I just found this article on *Aunty*, about using an artificial pancreas for women with diabetes. So why can't we all have one?


----------



## Robster65 (Jan 31, 2011)

I would guess that, in pregnancy, the difficulties are greater and the risks of complications are to both mother and baby, so they have to prioritise due to the old cost chestnut.

I wouldn't begrudge it really. I don't think I'd fancy the challenge of going through pregnancy, even if I had the right bits. 

Rob


----------



## novorapidboi26 (Jan 31, 2011)

Very interesting, and good for hopeful mothers, only a short term solution I would imagine at this stage..............

I wonder how they measure blood glucose constantly and accurately.......


----------



## AlisonM (Jan 31, 2011)

novorapidboi26 said:


> Very interesting, and good for hopeful mothers, only a short term solution I would imagine at this stage..............
> 
> I wonder how they measure blood glucose constantly and accurately.......

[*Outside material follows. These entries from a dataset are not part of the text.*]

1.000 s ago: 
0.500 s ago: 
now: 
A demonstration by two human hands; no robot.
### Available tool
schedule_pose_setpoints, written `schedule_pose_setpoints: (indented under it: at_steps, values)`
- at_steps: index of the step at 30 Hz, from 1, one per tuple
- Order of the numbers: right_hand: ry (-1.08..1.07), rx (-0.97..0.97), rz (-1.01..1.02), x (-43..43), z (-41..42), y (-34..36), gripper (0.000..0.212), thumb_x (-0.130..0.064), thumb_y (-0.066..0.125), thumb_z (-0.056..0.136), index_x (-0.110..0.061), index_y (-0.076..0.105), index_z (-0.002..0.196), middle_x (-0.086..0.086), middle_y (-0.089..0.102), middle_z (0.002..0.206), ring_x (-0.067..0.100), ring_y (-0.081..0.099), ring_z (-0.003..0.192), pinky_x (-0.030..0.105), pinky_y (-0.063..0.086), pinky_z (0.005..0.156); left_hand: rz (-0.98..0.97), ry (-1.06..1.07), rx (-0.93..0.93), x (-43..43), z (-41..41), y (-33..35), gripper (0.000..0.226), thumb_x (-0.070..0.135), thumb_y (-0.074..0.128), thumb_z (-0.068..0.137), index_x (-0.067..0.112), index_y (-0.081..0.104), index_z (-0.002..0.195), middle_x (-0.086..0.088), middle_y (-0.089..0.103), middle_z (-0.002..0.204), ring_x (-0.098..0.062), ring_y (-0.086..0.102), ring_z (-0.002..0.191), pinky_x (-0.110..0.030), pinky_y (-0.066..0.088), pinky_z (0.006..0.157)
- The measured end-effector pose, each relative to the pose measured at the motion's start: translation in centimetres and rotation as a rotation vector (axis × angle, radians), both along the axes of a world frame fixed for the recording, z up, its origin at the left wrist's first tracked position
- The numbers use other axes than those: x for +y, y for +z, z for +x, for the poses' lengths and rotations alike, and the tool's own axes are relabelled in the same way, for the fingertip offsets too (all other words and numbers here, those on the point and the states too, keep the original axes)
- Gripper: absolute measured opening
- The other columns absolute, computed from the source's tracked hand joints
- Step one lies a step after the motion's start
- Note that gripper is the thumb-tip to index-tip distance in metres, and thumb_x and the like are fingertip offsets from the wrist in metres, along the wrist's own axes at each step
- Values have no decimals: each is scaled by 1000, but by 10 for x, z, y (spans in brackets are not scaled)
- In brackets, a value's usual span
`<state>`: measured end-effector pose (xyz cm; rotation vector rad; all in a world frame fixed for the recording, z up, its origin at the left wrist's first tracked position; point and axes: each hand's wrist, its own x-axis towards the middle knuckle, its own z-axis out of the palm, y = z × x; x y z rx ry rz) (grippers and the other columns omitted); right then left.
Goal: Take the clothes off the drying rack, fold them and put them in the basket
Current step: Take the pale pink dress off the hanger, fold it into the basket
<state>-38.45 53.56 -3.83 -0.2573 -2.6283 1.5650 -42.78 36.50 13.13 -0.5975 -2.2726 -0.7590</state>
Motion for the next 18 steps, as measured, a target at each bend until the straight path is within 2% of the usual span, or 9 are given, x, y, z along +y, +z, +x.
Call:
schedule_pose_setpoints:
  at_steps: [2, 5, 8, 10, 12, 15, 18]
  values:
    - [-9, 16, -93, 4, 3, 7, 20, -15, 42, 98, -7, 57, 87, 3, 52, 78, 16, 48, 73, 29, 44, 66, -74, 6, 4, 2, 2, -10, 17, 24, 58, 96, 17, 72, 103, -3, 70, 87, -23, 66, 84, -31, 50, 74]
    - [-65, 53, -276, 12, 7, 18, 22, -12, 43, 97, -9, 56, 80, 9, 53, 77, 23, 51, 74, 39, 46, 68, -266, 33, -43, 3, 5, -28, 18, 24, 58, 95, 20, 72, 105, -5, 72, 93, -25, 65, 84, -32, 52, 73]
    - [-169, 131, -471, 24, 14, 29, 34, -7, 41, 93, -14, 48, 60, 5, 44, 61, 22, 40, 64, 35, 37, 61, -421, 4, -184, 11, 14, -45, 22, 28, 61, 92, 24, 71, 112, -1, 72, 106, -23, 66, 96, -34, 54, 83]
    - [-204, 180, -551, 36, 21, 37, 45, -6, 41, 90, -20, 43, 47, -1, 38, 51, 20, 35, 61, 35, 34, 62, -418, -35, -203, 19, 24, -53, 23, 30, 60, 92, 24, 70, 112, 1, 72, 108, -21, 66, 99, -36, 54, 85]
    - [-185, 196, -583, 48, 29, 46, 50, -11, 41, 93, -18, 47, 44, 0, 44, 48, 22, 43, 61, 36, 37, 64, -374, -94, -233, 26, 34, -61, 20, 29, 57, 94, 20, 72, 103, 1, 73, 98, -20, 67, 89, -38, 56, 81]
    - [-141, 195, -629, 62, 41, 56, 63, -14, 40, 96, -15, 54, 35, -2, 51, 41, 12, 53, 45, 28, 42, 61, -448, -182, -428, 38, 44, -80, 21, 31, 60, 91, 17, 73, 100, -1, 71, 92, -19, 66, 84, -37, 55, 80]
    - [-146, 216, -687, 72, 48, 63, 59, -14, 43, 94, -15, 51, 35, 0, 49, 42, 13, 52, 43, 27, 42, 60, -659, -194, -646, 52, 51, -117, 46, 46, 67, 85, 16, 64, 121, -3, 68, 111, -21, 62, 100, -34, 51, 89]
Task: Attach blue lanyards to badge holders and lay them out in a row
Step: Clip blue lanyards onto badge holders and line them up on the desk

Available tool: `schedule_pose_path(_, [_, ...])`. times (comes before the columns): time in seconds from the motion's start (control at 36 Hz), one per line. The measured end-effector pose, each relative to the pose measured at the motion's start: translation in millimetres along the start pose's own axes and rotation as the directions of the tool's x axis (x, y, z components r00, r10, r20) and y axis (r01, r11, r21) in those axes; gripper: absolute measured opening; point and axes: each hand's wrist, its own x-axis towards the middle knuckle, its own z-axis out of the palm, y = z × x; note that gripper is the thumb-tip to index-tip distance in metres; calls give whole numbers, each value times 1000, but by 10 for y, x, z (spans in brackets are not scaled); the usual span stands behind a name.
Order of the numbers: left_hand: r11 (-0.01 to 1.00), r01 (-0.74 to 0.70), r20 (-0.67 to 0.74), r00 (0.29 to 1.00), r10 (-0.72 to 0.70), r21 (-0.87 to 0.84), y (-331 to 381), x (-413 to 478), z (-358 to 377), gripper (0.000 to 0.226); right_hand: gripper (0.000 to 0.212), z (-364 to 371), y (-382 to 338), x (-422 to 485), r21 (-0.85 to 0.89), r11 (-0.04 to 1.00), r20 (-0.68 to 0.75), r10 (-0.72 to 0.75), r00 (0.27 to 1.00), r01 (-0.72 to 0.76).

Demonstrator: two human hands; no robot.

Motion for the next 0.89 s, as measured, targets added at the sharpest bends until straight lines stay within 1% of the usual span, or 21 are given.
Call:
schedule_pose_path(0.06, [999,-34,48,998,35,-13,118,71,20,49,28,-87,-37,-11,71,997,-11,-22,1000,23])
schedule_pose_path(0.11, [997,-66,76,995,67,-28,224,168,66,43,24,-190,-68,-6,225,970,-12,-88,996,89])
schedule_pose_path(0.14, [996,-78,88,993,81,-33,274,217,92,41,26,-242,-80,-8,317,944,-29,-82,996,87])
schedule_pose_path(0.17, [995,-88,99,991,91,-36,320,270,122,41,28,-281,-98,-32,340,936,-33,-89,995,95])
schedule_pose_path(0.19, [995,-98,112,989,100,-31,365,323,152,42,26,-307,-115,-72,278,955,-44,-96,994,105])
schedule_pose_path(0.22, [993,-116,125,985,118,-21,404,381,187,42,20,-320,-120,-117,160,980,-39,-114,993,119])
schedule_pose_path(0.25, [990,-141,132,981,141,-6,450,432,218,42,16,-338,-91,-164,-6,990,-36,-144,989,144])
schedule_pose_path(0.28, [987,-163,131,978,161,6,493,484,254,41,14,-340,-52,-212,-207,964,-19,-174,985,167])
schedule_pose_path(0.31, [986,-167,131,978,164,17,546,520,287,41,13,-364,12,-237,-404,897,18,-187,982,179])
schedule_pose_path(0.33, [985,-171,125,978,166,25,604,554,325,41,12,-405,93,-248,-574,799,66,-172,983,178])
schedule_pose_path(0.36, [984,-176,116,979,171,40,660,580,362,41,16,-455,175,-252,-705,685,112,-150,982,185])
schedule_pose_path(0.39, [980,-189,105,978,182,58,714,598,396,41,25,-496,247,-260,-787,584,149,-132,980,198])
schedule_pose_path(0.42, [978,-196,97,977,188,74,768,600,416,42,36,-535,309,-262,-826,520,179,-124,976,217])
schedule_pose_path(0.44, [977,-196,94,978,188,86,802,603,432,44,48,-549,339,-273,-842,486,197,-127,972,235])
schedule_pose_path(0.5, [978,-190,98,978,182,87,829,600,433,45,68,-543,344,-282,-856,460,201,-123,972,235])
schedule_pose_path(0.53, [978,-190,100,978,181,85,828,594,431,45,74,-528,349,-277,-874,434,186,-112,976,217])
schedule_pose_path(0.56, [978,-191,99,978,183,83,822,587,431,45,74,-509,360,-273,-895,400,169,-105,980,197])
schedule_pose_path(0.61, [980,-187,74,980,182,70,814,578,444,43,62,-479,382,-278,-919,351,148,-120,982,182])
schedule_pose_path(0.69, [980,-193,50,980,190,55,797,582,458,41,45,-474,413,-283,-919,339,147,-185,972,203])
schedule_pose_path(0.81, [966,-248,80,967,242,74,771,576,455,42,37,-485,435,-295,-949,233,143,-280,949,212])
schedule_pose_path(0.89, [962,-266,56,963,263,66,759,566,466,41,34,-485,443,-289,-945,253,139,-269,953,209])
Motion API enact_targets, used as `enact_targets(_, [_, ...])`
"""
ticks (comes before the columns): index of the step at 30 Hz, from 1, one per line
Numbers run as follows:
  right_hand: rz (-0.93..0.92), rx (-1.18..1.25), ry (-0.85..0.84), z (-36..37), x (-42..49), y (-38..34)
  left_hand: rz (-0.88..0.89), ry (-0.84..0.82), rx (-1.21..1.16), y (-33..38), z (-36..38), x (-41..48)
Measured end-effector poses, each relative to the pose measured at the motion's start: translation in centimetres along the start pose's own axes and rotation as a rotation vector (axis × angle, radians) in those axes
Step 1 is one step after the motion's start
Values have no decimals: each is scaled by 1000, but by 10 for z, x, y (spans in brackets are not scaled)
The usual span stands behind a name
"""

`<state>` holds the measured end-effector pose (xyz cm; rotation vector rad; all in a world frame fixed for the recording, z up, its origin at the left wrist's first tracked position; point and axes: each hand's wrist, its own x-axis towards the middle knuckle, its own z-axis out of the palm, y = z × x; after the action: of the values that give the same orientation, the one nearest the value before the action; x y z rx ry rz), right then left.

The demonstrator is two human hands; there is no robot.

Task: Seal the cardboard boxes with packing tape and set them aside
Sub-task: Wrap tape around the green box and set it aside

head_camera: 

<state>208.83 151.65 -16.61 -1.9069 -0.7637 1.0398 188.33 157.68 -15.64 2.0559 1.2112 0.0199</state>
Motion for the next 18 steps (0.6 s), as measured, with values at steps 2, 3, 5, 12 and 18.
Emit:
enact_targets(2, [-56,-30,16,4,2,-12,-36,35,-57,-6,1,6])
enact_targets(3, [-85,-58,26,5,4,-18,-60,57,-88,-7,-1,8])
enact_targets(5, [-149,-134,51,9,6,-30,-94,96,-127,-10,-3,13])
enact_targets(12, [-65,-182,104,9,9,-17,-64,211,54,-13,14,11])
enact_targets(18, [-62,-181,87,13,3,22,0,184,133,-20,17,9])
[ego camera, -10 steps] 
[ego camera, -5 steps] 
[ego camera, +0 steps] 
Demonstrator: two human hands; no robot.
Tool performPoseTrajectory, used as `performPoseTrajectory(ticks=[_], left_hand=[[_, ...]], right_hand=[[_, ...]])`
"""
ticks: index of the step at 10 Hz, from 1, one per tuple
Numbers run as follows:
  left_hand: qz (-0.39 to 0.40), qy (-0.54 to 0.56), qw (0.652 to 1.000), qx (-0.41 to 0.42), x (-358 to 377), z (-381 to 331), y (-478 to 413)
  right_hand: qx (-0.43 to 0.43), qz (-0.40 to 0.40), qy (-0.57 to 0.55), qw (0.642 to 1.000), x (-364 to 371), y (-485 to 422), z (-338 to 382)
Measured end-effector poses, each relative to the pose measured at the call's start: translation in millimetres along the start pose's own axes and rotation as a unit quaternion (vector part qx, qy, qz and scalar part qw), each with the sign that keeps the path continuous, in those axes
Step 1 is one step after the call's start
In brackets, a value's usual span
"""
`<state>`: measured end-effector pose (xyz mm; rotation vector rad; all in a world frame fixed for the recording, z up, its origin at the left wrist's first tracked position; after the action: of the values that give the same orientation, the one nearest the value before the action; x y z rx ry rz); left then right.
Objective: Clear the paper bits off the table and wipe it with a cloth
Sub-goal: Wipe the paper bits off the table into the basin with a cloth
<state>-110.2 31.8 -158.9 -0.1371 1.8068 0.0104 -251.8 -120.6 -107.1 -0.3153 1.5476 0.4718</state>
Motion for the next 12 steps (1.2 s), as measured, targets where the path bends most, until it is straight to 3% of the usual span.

Isn't there an add-on thingy that goes along with the pump mechanism some folk use that measures BGs constantly? Perhaps that's what they use.


----------



## novorapidboi26 (Jan 31, 2011)

AlisonM said:


> Isn't there an add-on thingy that goes along with the pump mechanism some folk use that measures BGs constantly? Perhaps that's what they use.



CGM, i think only one pump, the medtronic has that on board but its not an accurate picture of blood sugar realtime, there is a delay I think, but it might be this........just cant see how it would be effective when trying to tighten up control when pregnant.....


----------



## Chrissie (Jan 31, 2011)

Hi

I was one of the 10 pregnant women to participate in the CLIP study at Addenbrooks. A breif outline of what they did ....... i was admitted to the research ward for 2 24hr periods. They changed me to a animas pump and i wore a navman cgms. The research doctors & nurses then took over my care  as well as wearing a cgms they took bloods every 15mins to check that it was a true reading. I had to participate in controlled exercise & pre-counted carbs were provided & boluses given accordingly. One stay the computer decided what basal rates i should have, the other stay the team controlled my pump as it had been set, without the computer.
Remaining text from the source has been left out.